[bug] propagate_mount_busy() giving false negatives

Al Viro <viro@xxxxxxxxxxxxxxxxxx> · Mon, 9 Jun 2025 18:41:38 +0100

On mainline (both 6.16-rc1 and e.g. debian-testing 6.12.27 kernel):
; cat >a.sh <<'EOF'
P=/tmp/playground
mkdir $P
mount -t tmpfs none $P
mount --make-private $P
mkdir $P/A
mkdir $P/B
mount -t tmpfs none $P/A
mount --make-shared $P/A
mount --bind $P/A $P/B
mount --make-slave $P/B
mkdir $P/A/x
mount --bind $P/A $P/A/x
cd $P/B/x
mount --bind $P/A/x $P/B/x/x
umount $P/A/x
EOF
; . a.sh
; /bin/pwd
pwd: couldn't find directory entry in '..' with matching i-node
; pwd
/tmp/playground/B/x
; grep /tmp/playground /proc/self/mountinfo
36 30 0:28 / /tmp/playground rw,relatime - tmpfs none rw
37 36 0:30 / /tmp/playground/A rw,relatime shared:14 - tmpfs none rw
38 36 0:30 / /tmp/playground/B rw,relatime master:14 - tmpfs none rw
;

In other words, non-lazy umount of /tmp/playground/A/x has succeeded,
taking out /tmp/playground/B/x/x and /tmp/playground/B/x along with
it, with the latter being definitely in use.

What happens is that we have propagate_mount_busy() taking one look
at /tmp/playground/B/x and deciding that its use count doesn't matter,
since propagate_umount() won't take it out, since there's something
mounted on top of it.  And so there is - /tmp/playground/B/x/x, which
is taken out by the same propagate_umount(), so... the refcount on
/tmp/playground/B/x did matter, after all.

Goes back at least to 2014 (i.e. Eric's scalability work in that area),
but I wouldn't be surprised if it turns out to be as old as 2005...

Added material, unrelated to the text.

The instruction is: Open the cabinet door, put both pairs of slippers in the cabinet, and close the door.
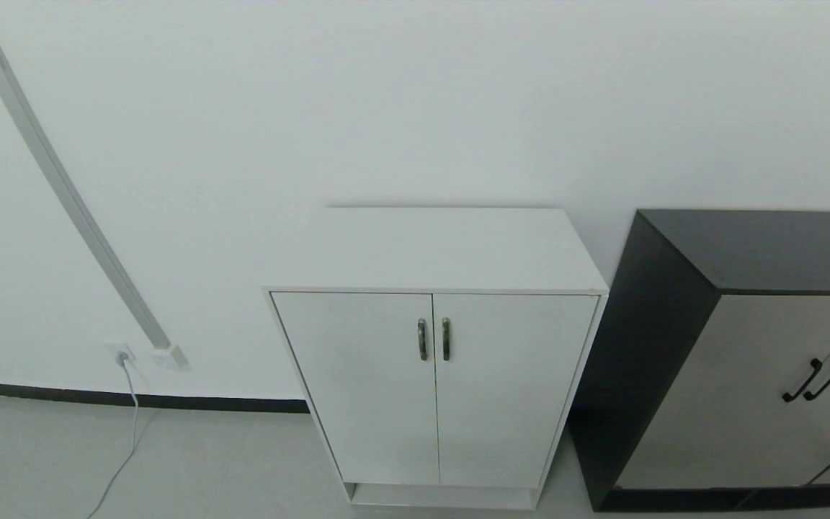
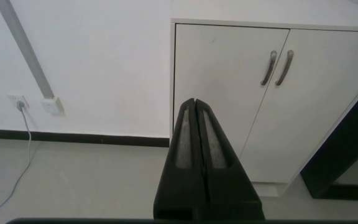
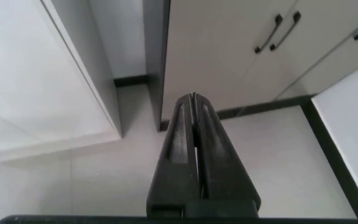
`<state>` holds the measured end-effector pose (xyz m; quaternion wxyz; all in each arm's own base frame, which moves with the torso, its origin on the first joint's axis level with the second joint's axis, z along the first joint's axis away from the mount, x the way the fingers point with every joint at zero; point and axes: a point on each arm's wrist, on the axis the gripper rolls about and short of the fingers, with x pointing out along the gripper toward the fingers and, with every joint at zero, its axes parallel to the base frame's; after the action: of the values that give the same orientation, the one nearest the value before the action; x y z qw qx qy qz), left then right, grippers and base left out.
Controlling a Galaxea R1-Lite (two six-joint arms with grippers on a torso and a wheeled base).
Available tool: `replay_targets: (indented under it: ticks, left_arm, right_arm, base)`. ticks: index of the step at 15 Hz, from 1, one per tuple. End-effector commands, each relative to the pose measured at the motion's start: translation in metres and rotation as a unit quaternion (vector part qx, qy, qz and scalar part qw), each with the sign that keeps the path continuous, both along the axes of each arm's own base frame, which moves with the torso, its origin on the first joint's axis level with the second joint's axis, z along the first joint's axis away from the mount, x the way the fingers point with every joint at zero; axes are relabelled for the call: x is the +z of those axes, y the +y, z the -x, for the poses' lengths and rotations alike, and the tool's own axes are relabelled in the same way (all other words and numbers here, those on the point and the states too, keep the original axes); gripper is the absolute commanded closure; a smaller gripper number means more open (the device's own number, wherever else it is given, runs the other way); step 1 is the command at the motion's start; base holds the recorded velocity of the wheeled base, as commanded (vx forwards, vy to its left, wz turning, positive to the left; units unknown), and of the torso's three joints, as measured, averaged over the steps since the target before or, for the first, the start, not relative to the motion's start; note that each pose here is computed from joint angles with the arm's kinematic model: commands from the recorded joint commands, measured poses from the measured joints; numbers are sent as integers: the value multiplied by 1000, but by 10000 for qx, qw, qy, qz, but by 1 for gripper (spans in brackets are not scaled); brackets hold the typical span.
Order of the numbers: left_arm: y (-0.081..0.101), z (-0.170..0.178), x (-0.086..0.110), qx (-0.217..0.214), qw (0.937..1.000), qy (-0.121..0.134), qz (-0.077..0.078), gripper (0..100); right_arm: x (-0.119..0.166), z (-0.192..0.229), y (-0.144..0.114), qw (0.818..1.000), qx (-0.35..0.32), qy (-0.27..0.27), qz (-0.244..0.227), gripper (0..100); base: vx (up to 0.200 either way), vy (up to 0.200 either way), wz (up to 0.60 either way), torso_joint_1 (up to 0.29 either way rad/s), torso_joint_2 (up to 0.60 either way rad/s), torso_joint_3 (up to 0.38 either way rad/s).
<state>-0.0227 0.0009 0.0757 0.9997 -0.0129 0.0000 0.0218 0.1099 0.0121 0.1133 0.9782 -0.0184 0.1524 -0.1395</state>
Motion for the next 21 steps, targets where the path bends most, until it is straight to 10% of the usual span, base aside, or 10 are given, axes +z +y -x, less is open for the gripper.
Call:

Oh, well... at least with rewrite of propagate_umount it should be
reasonably easy to figure out the set of relevant mounts; in non-lazy case
we have only one mount in the original set, so all candidates will have
the same mountpoint dentry, which means that the subgraph consisting of
umount candidates will be a bunch of non-intersecting ancestry chains,
making the things much simpler than in generic case...

Still not fun.  And I very much doubt we can change the behaviour in
case where nothing is actually busy - without that cd(1) making the
sucker busy, we need umount(2) to take those 3 mounts out ;-/